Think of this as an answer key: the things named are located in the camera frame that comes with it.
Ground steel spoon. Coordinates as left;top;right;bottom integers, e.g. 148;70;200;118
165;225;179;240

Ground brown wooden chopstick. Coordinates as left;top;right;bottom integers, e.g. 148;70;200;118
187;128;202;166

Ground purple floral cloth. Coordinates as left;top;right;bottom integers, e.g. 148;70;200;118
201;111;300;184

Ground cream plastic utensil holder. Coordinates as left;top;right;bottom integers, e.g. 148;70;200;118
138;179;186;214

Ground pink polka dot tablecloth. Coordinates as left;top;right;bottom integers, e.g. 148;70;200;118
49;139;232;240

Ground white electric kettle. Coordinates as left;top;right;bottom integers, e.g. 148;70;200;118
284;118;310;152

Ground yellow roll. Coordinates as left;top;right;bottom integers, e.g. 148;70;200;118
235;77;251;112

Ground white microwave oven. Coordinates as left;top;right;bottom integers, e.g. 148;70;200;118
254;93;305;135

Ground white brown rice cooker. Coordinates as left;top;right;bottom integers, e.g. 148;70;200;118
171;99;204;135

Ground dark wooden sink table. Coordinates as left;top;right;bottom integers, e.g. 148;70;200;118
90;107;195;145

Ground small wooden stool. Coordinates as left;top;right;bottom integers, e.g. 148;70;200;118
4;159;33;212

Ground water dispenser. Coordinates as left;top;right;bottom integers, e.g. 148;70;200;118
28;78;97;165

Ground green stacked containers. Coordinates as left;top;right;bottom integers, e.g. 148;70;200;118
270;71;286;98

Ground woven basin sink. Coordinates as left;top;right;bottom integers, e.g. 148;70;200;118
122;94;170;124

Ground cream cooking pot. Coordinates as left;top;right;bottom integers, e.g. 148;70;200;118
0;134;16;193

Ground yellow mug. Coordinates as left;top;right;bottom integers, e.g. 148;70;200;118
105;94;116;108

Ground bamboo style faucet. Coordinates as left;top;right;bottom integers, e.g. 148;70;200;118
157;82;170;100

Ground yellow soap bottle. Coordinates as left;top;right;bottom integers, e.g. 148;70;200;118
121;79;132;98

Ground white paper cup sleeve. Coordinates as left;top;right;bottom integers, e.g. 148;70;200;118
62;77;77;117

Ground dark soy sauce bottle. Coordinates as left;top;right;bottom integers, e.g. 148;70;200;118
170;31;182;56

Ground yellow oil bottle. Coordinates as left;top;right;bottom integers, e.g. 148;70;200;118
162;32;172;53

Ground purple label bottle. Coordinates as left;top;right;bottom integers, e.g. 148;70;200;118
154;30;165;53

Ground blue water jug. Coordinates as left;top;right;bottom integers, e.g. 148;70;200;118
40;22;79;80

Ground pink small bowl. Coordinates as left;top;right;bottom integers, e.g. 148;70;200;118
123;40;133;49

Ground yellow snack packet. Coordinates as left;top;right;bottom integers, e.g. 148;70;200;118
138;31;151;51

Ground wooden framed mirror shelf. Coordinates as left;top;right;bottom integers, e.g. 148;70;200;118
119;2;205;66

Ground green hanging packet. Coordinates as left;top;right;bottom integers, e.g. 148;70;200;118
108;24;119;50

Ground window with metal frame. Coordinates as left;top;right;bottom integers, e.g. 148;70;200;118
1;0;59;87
.....
Transcribe the entire listing above exactly as written.

Think of this as an answer key: the things named are located in the camera frame that comes with it.
Ground steel spoon. Coordinates as left;top;right;bottom integers, e.g. 148;70;200;118
165;225;179;240

Ground brown wooden chopstick. Coordinates as left;top;right;bottom integers, e.g. 148;70;200;118
187;128;202;166

Ground purple floral cloth. Coordinates as left;top;right;bottom integers, e.g. 148;70;200;118
201;111;300;184

Ground cream plastic utensil holder. Coordinates as left;top;right;bottom integers, e.g. 148;70;200;118
138;179;186;214

Ground pink polka dot tablecloth. Coordinates as left;top;right;bottom integers, e.g. 148;70;200;118
49;139;232;240

Ground white electric kettle. Coordinates as left;top;right;bottom integers, e.g. 148;70;200;118
284;118;310;152

Ground yellow roll. Coordinates as left;top;right;bottom integers, e.g. 148;70;200;118
235;77;251;112

Ground white microwave oven. Coordinates as left;top;right;bottom integers, e.g. 148;70;200;118
254;93;305;135

Ground white brown rice cooker. Coordinates as left;top;right;bottom integers, e.g. 148;70;200;118
171;99;204;135

Ground dark wooden sink table. Coordinates as left;top;right;bottom integers, e.g. 148;70;200;118
90;107;195;145

Ground small wooden stool. Coordinates as left;top;right;bottom integers, e.g. 148;70;200;118
4;159;33;212

Ground water dispenser. Coordinates as left;top;right;bottom integers, e.g. 148;70;200;118
28;78;97;165

Ground green stacked containers. Coordinates as left;top;right;bottom integers, e.g. 148;70;200;118
270;71;286;98

Ground woven basin sink. Coordinates as left;top;right;bottom integers, e.g. 148;70;200;118
122;94;170;124

Ground cream cooking pot. Coordinates as left;top;right;bottom integers, e.g. 148;70;200;118
0;134;16;193

Ground yellow mug. Coordinates as left;top;right;bottom integers, e.g. 148;70;200;118
105;94;116;108

Ground bamboo style faucet. Coordinates as left;top;right;bottom integers, e.g. 148;70;200;118
157;82;170;100

Ground yellow soap bottle. Coordinates as left;top;right;bottom integers, e.g. 148;70;200;118
121;79;132;98

Ground white paper cup sleeve. Coordinates as left;top;right;bottom integers, e.g. 148;70;200;118
62;77;77;117

Ground dark soy sauce bottle. Coordinates as left;top;right;bottom integers, e.g. 148;70;200;118
170;31;182;56

Ground yellow oil bottle. Coordinates as left;top;right;bottom integers, e.g. 148;70;200;118
162;32;172;53

Ground purple label bottle. Coordinates as left;top;right;bottom integers, e.g. 148;70;200;118
154;30;165;53

Ground blue water jug. Coordinates as left;top;right;bottom integers, e.g. 148;70;200;118
40;22;79;80

Ground pink small bowl. Coordinates as left;top;right;bottom integers, e.g. 148;70;200;118
123;40;133;49

Ground yellow snack packet. Coordinates as left;top;right;bottom integers, e.g. 148;70;200;118
138;31;151;51

Ground wooden framed mirror shelf. Coordinates as left;top;right;bottom integers, e.g. 148;70;200;118
119;2;205;66

Ground green hanging packet. Coordinates as left;top;right;bottom integers, e.g. 148;70;200;118
108;24;119;50

Ground window with metal frame. Coordinates as left;top;right;bottom integers, e.g. 148;70;200;118
1;0;59;87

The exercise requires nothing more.